This case involved a permit issued by the Army Corps of Engineers that allowed a gold mine to discharge wastes into an Alaska lake, killing all the fish and most other aquatic life in the lake. The Corps claimed authority to permit the discharge because the material to be discharged met the definition of “fill material,” and the Corps has authority to issue permits for the discharge of fill. Because the Environmental Protection Agency has an effluent discharge standard that flatly prohibits the specific type of discharge involved in the case, the United States Court of Appeals for the Ninth Circuit held that the Corps lacked authority to permit the discharge. The mining company and the state of Alaska asked the U.S. Supreme Court to review that ruling.
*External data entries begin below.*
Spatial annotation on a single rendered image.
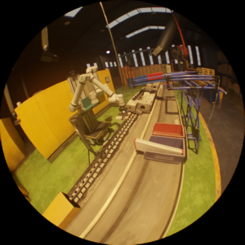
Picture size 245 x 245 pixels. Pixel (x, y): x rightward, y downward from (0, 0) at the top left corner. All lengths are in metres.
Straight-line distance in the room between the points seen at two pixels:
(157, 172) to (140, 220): 0.42
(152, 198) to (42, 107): 2.73
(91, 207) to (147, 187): 0.47
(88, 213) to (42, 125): 2.31
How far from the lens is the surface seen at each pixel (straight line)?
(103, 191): 0.79
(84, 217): 0.85
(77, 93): 1.46
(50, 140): 2.76
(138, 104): 1.45
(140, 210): 0.70
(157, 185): 0.73
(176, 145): 0.87
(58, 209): 0.90
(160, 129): 1.02
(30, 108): 2.61
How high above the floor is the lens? 1.45
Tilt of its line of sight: 32 degrees down
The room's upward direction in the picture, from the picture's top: 15 degrees counter-clockwise
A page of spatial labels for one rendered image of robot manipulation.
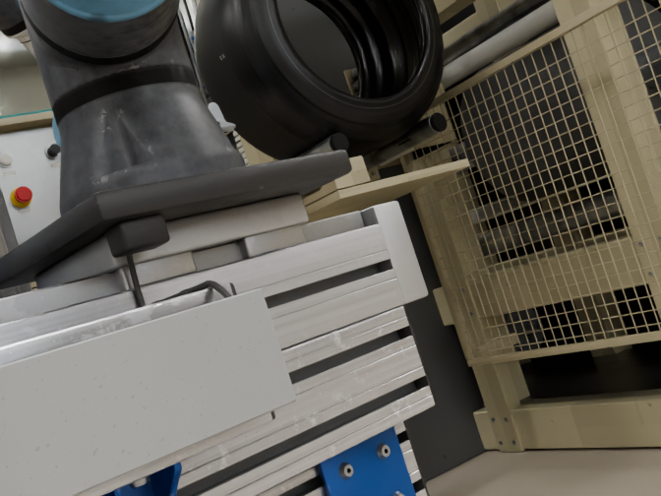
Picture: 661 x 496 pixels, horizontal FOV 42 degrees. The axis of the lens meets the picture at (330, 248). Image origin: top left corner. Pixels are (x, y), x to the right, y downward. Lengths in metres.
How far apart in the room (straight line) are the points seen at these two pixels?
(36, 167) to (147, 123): 1.68
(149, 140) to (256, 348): 0.21
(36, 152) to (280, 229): 1.69
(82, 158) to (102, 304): 0.13
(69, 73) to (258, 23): 1.14
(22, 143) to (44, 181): 0.11
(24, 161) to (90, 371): 1.89
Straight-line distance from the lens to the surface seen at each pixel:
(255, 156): 2.21
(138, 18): 0.60
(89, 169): 0.65
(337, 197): 1.76
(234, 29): 1.82
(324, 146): 1.80
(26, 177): 2.31
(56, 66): 0.69
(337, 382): 0.68
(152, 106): 0.66
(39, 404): 0.43
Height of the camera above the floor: 0.61
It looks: 3 degrees up
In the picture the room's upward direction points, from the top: 18 degrees counter-clockwise
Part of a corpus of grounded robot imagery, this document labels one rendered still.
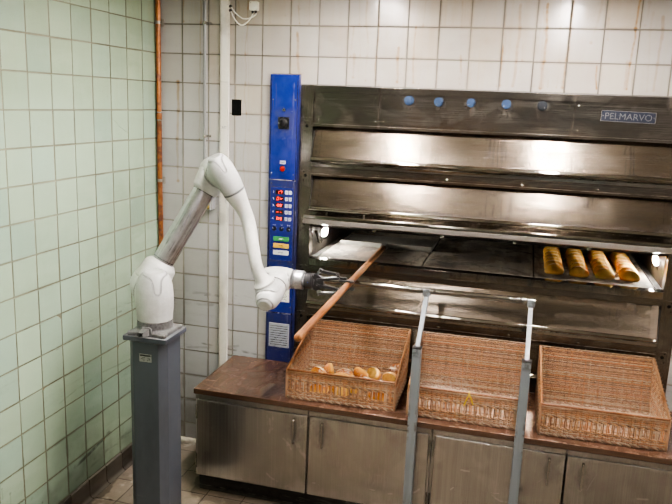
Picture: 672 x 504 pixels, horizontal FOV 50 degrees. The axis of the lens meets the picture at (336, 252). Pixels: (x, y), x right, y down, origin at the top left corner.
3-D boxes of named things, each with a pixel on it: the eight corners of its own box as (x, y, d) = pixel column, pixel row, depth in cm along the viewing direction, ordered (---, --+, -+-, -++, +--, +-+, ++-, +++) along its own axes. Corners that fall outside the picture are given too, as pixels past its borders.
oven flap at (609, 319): (307, 303, 396) (312, 268, 399) (655, 343, 352) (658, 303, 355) (305, 303, 391) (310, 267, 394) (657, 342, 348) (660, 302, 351)
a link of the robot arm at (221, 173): (249, 185, 318) (241, 181, 330) (230, 149, 311) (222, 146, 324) (223, 200, 315) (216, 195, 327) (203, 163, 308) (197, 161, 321)
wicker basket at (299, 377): (309, 364, 401) (311, 317, 395) (409, 377, 388) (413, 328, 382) (283, 398, 354) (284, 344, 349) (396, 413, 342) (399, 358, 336)
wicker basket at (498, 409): (417, 378, 386) (420, 329, 380) (525, 392, 373) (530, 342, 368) (404, 415, 340) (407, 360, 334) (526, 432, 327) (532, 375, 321)
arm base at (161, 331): (121, 337, 307) (120, 325, 306) (146, 322, 328) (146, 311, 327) (160, 342, 303) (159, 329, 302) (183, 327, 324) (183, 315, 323)
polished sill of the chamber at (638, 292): (311, 263, 398) (311, 255, 397) (660, 297, 354) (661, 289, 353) (308, 265, 392) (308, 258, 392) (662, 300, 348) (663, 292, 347)
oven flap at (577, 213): (310, 210, 386) (315, 175, 388) (670, 239, 342) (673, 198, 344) (308, 209, 382) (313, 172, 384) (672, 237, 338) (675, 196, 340)
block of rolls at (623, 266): (542, 252, 432) (543, 243, 431) (626, 259, 421) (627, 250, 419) (543, 274, 375) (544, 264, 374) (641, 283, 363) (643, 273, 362)
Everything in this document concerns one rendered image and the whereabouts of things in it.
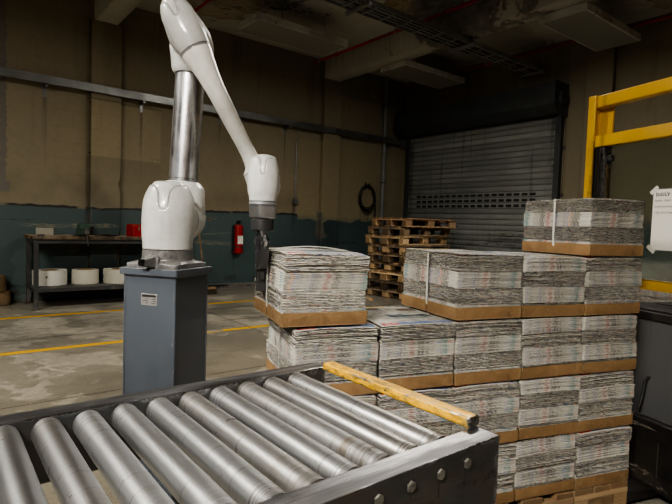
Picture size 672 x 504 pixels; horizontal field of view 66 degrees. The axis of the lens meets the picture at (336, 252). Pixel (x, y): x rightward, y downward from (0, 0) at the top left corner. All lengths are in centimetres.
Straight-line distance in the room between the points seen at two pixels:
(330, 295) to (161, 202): 59
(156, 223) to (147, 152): 667
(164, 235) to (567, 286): 146
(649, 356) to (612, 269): 75
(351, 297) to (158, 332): 60
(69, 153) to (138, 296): 642
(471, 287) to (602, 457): 96
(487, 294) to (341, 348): 57
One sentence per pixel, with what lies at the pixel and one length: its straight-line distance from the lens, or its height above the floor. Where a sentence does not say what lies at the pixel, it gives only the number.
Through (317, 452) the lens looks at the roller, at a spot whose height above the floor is 80.
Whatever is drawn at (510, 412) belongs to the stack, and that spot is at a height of 49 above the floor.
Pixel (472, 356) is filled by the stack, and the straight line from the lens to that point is 192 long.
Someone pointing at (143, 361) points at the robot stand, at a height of 71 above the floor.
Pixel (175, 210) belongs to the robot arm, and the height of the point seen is 118.
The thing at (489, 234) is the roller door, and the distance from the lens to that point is 967.
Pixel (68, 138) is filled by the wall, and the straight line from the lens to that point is 806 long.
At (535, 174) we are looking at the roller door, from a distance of 925.
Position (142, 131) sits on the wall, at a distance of 833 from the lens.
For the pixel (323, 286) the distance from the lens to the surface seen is 161.
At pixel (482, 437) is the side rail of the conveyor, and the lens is 96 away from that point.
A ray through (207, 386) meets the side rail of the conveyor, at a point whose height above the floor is 80.
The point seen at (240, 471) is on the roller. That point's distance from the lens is 81.
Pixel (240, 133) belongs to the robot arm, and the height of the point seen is 145.
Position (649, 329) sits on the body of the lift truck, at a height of 70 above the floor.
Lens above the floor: 115
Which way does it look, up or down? 3 degrees down
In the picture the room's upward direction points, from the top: 2 degrees clockwise
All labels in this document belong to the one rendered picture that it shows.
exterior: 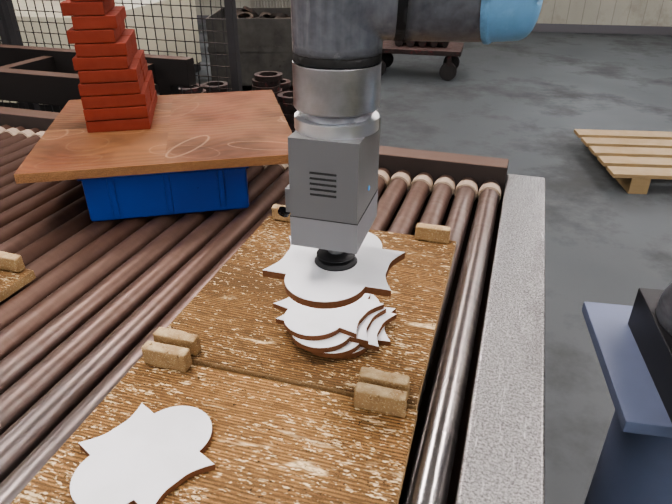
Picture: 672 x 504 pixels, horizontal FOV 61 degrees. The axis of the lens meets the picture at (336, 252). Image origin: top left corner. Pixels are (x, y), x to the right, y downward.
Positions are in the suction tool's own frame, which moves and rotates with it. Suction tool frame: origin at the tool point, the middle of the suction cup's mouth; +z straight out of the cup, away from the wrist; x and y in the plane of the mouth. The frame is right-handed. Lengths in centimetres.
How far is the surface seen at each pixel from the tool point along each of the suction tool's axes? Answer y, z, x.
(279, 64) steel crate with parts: -465, 80, -190
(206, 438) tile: 11.0, 15.8, -10.7
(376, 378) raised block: -0.8, 14.0, 4.6
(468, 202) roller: -63, 19, 10
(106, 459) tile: 16.3, 15.9, -19.1
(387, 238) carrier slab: -39.0, 16.6, -1.9
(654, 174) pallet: -313, 97, 108
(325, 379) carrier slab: -1.8, 16.6, -1.8
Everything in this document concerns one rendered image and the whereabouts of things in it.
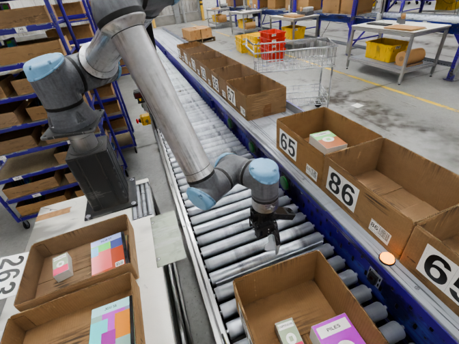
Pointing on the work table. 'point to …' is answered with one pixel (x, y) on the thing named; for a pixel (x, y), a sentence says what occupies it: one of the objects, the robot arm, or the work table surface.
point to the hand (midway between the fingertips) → (271, 241)
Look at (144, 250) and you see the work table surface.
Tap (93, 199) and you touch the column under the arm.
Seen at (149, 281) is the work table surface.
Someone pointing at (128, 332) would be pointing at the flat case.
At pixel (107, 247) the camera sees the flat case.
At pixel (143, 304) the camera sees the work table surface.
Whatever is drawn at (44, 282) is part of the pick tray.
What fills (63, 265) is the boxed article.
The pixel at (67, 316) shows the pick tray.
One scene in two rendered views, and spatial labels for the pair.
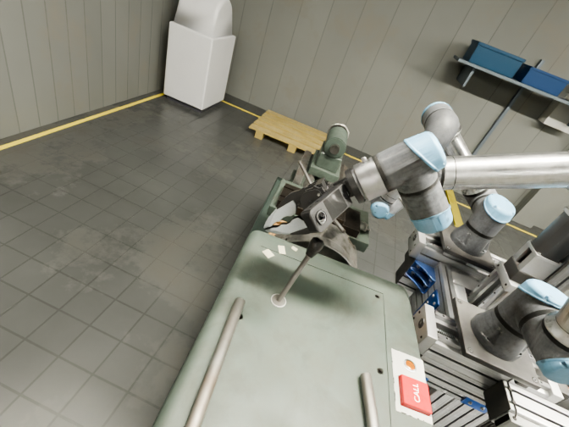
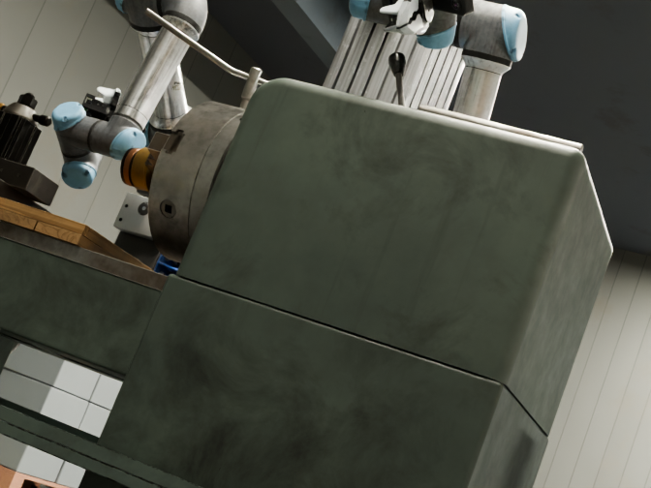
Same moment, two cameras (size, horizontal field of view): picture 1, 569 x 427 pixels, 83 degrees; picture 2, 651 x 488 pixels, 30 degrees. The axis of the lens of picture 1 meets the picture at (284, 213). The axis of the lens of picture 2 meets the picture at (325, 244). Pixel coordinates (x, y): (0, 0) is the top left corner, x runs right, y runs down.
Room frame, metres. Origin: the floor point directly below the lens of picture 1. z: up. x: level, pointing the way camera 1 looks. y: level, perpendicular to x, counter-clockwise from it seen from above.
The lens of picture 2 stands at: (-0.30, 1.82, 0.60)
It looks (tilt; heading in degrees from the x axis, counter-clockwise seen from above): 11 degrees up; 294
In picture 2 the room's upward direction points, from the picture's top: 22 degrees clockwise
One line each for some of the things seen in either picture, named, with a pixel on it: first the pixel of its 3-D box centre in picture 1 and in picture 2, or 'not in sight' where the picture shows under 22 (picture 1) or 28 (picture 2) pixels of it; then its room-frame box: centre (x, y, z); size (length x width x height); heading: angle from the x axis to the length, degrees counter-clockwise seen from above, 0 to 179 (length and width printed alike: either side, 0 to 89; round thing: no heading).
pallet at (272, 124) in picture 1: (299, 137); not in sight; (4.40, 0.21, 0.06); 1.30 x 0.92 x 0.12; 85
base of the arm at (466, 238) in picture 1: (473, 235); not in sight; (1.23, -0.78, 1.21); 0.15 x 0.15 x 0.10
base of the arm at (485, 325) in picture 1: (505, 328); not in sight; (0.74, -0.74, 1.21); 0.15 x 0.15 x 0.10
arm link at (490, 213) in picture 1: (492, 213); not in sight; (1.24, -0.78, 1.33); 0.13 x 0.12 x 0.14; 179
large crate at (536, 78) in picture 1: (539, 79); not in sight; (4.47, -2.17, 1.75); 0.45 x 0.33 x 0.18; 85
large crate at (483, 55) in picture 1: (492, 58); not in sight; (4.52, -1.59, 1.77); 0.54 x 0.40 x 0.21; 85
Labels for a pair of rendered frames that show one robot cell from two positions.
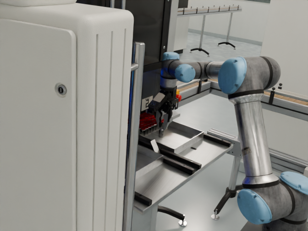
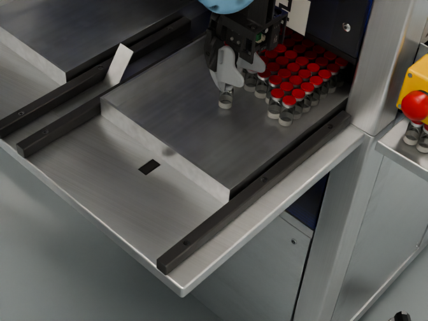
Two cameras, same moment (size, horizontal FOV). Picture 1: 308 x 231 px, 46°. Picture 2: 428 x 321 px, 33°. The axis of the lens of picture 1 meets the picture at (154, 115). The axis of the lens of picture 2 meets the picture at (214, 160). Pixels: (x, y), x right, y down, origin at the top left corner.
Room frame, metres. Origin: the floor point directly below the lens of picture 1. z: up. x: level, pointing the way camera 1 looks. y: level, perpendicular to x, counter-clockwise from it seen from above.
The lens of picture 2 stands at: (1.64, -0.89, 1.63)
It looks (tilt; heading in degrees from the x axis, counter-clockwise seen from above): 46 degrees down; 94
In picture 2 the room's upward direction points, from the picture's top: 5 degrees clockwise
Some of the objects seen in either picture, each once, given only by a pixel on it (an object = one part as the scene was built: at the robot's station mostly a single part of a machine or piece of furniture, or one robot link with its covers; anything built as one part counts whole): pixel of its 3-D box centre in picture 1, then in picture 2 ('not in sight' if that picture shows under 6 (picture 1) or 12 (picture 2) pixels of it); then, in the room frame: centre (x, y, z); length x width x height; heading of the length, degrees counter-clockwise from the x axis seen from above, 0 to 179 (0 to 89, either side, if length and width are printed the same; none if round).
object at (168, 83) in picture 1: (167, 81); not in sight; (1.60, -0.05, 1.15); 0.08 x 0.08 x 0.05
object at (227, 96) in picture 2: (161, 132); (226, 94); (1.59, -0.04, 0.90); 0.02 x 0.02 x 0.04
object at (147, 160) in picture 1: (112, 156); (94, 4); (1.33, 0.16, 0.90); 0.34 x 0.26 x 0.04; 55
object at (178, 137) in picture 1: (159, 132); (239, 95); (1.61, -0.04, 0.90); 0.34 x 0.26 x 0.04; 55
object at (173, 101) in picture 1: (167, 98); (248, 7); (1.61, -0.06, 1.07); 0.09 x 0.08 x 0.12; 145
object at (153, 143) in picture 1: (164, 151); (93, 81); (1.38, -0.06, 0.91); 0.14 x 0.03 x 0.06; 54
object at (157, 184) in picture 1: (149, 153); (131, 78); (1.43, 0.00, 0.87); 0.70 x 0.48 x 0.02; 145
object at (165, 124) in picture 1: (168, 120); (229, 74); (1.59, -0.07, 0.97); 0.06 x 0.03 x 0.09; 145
Working as co-counsel with EarthJustice, we filed a brief on behalf of the plaintiffs in the case (the Southeast Alaska Conservation Council, the Sierra Club, and Lynn Canal Conservation), opposing the state’s and mining company’s petitions for certiorari. The brief explained that there is no conflict among the lower courts over the issues in the case, which had never before arisen because the Corps had never before purported to issue a permit for a discharge prohibited by an EPA effluent standard. On behalf of the Corps of Engineers, the Solicitor General of the United States also filed a brief opposing the petitions for certiorari, agreeing with us that there was no conflict among the lower courts and no important reasons for the Supreme Court to address the issue, but disagreeing with us about the correctness of the decision of the Court of Appeals.

The Court nonetheless granted certiorari, and we assisted EarthJustice’s attorneys in writing their brief on the merits defending the correctness of the Ninth Circuit’s holding, and in preparing for oral argument. After oral argument, the Court issued an unusual order requesting supplemental briefing from the parties on additional questions, and we assisted EarthJustice in responding to that order and filing two additional post-argument briefs on an expedited basis.

The question presented was:

Did the Army Corps of Engineers have authority under section 404 of the Clean Water Act to grant a “fill material” permit for an industrial process wastewater discharge that is prohibited by the Environmental Protection Agency’s effluent limitations?

On June 22, 2009, the Supreme Court issued its opinion reversing the Ninth Circuit’s decision. See 129 S.Ct. 2458. The Court held that even though EPA regulations forbade the discharge and the Clean Water Act appears unequivocally to prohibit any discharges in violation of EPA standards, the Act’s provisions allowing the Corps of Engineers to issue permits for discharges of fill material created enough of an ambiguity in the statute to require the Court to defer to the agencies’ view that the EPA standard did not apply to discharges that meet the regulatory definition of “fill.”